Sadly the issues raised a year ago about the lack of clarity of the licensing of the data is unchanged. To find the licence, you have to go to Notes > Policy on Use of SPCB Copyright Material. Following the first link there (to a PDF) you see that you have to add “Contains information licenced under the Scottish Parliament Copyright Licence.” to anything you make with it, which is OK. But if you go to the second link “Scottish Parliament Copyright Licence” (another PDF) the wording (slightly) contradicts that obligation. It then has a chunk about OGL but says, “This Scottish Parliament Licence is aligned with OGLv3.0” whatever that means. Why not just license all of the data under OGL? I can’t see what they are trying to do.

Scottish Government

(Source data here)

Trying to work out the business units within the structure of Scottish Government is a significant challenge in itself. Attempting to then establish which have published open data, and what those data sets are, and how they are licensed, is almost an impossible task. If my checking, and arithmetic are right, then of 147 discrete business units, only 27 have published any open data and 120 have published none.

So we can say with some confidence  that the issue with findability of data raised in Feb 2019 is unchanged, there being no central portal for open data in the Scottish public sector or even for Scottish Government. Searching the main Scottish Government website for open data yields 633 results, none of which are links to data on the first four screenfuls. I didn’t go deeper than that.

The Scottish Government’s Statistics Team have a very good portal with 295 Data Sets from multiple organisational-providers. This is up by 46 datasets on last year and includes a two new organisations: The Care Inspectorate and Registers of Scotland. The latter, so far (Aug 2020), has no datasets on the portal.

There are some interesting new entrants into the list of  those parts of Scottish Government publishing data such as David MacBrayne Limited which is, I believe, wholly owned by SG and is the parent, or operator of Calmac Ferries Limited.  On 1st March 2020 they released a new data platform to get data about their 29 ferry routes. This is very welcome. After choosing the dates, routes and traffic types you can download a CSV of results. While their intent appears to be to make it Open Data, the website is copyright and there is no specific licensing of the data. This is easily fixable.

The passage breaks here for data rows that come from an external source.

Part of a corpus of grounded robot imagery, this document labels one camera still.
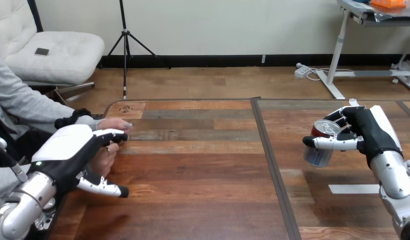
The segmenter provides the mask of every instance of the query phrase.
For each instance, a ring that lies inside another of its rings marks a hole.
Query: wooden table
[[[381,105],[410,158],[410,115]],[[303,161],[312,123],[347,105],[309,100],[121,101],[107,117],[134,128],[109,179],[129,198],[71,193],[53,240],[398,239],[377,194],[328,184],[374,184],[365,156]],[[401,104],[409,112],[410,102]]]

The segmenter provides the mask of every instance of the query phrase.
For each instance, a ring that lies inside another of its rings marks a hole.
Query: white wall
[[[122,30],[118,0],[36,0],[45,31]],[[342,22],[335,0],[125,0],[127,28],[158,55],[331,54]],[[344,53],[399,54],[409,27],[350,21]],[[132,54],[148,54],[130,41]],[[122,45],[115,54],[122,54]]]

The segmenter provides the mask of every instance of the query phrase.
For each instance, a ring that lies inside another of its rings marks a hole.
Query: soda can
[[[330,120],[318,120],[314,123],[311,136],[329,138],[341,132],[341,127]],[[310,165],[317,168],[324,168],[330,161],[333,150],[306,147],[304,159]]]

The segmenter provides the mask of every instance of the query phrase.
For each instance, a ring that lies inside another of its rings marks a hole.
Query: gray sleeve
[[[5,65],[0,57],[0,106],[27,124],[52,124],[69,117],[73,109],[33,91]]]
[[[27,172],[30,165],[21,166],[24,172]],[[6,192],[12,190],[18,184],[18,179],[8,167],[0,167],[0,197]]]

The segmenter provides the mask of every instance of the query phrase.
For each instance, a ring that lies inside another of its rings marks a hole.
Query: can lid
[[[325,134],[335,135],[342,131],[342,128],[330,120],[318,120],[314,123],[315,128]]]

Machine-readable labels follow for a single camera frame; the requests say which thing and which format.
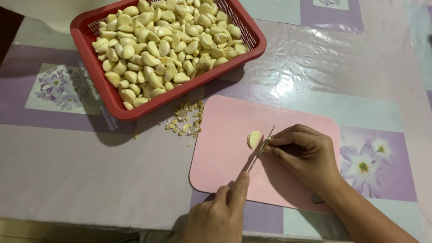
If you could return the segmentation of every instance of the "plastic tablecloth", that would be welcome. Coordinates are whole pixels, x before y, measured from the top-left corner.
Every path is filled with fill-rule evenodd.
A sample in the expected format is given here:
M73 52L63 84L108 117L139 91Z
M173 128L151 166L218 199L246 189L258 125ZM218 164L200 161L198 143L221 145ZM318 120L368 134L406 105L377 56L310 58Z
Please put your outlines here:
M331 117L348 183L430 242L432 0L241 2L265 53L191 99L218 94ZM116 120L72 37L25 18L0 67L0 217L180 229L209 197L188 181L195 140L159 125L180 101ZM360 178L356 156L380 166ZM349 240L335 215L247 201L244 218L248 236Z

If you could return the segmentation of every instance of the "knife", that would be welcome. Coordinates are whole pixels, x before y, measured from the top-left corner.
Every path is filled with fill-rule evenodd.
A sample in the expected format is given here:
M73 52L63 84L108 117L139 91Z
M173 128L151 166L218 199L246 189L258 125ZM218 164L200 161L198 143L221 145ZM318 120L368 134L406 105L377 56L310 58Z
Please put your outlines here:
M261 152L263 152L264 147L267 145L267 143L269 141L269 138L271 136L271 133L273 132L273 129L271 129L271 132L270 132L269 136L267 137L267 139L264 141L263 145L261 146L260 151L258 152L257 157L254 159L254 161L252 162L251 167L248 169L248 173L249 173L249 171L251 171L252 167L254 167L255 161L257 161L257 159L260 156Z

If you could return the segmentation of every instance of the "right hand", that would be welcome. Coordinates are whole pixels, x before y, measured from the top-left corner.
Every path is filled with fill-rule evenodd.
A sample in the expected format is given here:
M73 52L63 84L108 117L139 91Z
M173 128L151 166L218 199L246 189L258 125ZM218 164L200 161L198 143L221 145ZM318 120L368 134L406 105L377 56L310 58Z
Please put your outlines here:
M264 151L276 156L321 197L343 180L331 138L305 125L296 124L271 136Z

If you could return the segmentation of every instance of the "red plastic basket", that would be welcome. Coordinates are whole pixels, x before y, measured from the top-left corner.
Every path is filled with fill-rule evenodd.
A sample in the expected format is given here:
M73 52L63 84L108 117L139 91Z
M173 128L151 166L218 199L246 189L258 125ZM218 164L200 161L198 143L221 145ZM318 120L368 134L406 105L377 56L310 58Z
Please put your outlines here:
M240 55L204 74L185 82L184 84L142 104L132 110L126 110L117 90L105 79L102 64L95 54L92 42L99 36L98 23L106 21L108 14L116 14L117 10L123 10L128 6L136 6L138 0L123 0L102 8L98 8L78 15L70 24L70 32L83 62L93 79L99 94L108 111L116 118L125 121L133 121L144 116L150 111L196 89L197 87L213 80L246 62L260 57L267 46L266 38L255 21L246 12L238 0L215 0L220 10L231 17L233 24L241 29L241 39L248 44L250 51Z

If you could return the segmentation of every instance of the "cutting board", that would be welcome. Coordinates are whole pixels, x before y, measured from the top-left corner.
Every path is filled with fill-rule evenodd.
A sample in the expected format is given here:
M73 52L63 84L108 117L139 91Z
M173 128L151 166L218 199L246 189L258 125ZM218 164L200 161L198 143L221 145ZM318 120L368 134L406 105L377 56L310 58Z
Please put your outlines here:
M339 127L332 119L225 96L210 97L204 106L202 132L197 139L189 173L192 186L208 193L216 193L223 185L232 187L238 176L251 165L275 124L273 134L297 123L333 139L339 168ZM252 131L263 134L260 144L253 150L246 142ZM313 191L272 155L260 155L250 178L247 200L333 213L327 204L313 203Z

It is also interesting to contrast Transport Scotland with work going on in England. Transport Scotland’s publication scheme says of open data “Open data made available by the authority as described by the Scottish Government’s Open Data Strategy and Resource Pack, available under an open licence. We comply with the guidance above when publishing data and other information to our website. Details of publications and statistics can be found in the body of this document or on the Publications section of our website.” I searched both without success for any OD. Why not say “we don’t publish any Open Data”? Compare this complete absence of open data with even the single project Open Bus Data for England. Read the story here. Scotland is yet again so far behind!

Summary

In the review of data I’ve shown that little has changed in 18 months. Very few branches of government are publishing open data at all. The landscape is littered with outdated and forgotten statements of good intent which are not acted on; broken links; portals that vanish or don’t work; out of date data; yawning gaps in publication and so on.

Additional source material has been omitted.